Of course, there are people who refuse to believe one word the government (municipal, state or federal) tells them. They don't believe the census numbers, they don't believe the figures in the federal budget, and they regard EPA statistics as little more than state-sponsored propaganda. Fine. You'll never get these people to change their minds, so save your breath. Let them, Grover Norquist, and Orly Taitz do whatever it is they do.

And then you have your beverage connoisseurs who (even though blind taste-tests tend to dispute this) insist that they can not only tell the difference between bottled and tap water, but can differentiate between varying brands of bottled water (Is it Evian or Dasani?). Taste-test evidence aside, I'm not suggesting that these epicureans don't have the right to make such claims. All I'm saying is that they have abused the privilege.

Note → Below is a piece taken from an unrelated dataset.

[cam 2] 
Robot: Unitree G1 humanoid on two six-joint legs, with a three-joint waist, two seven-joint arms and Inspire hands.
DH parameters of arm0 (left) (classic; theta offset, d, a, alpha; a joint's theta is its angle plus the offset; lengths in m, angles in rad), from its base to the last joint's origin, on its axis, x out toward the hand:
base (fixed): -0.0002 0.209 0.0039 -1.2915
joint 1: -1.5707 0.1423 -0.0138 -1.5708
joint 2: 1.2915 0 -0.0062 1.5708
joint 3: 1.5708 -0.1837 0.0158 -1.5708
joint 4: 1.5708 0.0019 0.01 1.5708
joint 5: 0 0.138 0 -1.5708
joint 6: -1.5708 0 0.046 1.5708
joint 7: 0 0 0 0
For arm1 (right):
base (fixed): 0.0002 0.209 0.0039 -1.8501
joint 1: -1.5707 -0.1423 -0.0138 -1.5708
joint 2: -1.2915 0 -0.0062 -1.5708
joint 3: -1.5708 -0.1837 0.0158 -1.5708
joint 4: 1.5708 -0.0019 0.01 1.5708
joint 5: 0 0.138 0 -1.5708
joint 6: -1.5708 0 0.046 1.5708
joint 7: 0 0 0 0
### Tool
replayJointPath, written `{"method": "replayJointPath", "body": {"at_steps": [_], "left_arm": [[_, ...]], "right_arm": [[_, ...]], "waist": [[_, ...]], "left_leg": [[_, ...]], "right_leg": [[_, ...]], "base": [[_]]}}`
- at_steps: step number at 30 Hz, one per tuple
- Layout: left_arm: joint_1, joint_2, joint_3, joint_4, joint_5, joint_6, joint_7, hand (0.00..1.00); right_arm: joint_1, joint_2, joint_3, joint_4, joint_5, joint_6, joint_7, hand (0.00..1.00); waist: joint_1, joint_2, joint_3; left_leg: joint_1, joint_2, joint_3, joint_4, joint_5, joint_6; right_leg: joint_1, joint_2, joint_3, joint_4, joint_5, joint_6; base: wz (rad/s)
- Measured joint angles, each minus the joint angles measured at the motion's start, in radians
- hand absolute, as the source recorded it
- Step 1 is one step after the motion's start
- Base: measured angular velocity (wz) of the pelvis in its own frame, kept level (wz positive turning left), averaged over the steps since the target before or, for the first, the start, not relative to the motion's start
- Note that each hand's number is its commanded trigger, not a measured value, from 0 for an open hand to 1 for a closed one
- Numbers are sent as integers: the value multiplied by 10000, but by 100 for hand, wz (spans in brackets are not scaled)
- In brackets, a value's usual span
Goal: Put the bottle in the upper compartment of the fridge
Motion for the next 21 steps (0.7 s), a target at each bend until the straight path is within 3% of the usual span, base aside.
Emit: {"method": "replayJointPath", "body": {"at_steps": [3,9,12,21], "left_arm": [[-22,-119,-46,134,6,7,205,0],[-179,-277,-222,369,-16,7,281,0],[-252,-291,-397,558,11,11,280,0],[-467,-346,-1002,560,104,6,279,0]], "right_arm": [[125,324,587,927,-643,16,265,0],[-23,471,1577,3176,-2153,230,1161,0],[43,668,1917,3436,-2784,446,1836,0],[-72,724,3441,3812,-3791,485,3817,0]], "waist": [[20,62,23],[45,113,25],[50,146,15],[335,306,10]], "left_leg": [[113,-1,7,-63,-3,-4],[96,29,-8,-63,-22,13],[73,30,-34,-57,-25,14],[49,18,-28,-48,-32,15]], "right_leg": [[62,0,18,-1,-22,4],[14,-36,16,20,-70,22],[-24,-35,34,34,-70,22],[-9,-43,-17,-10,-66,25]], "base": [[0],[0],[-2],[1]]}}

Offer a glass of tap water to a beverage connoisseur who -- before the bottled water craze swept the nation -- had happily guzzled city water his entire life, and he'll flinch, he'll recoil in horror, as if you'd invited him to drink from your toilet. I've joked with these people that if I ever introduced a brand of bottled water, I would name it "Placebo."

Back to education. The thing about private schools is that they're very much like bottled water in that you're being asked to pay for something you can get free, and because they are largely unregulated. Take California schools, for example. In order to teach in a California public school (elementary, intermediate or high school), you must have both a college degree and a teaching credential. The private schools require neither.

Not only can you teach in a private without a credential or degree, but private teachers earn significantly less than their public counterparts. Less education, less certification, less salary. The obvious question: Which institution -- private or public -- is going to attract the better instructor? Put another way, would we ever choose a medical doctor with these startling deficiencies? Yet, free enterprise hounds continue to extol the virtues of privatization, pretending it's the cure for what ails us.

Another component to this anti-public education campaign is the Republican Party's on-going attempt to subvert organized labor by attributing the flaws in our public school system to the teachers' union. In 2008, labor is reported to have donated $400 million to the Democratic Party, which has been a rallying cry for Republicans ever since. Their stated goal is to neutralize the Democrats by crippling organized labor.

The irony here is that labor is furious at the Democrats for having more or less abandoned them. America's labor unions dump $400 million into the Democrats' war chest, and what did they get in return? A pat on the head and a condescending lecture on the virtues of patience from Rahm Emanuel. Talk about a placebo.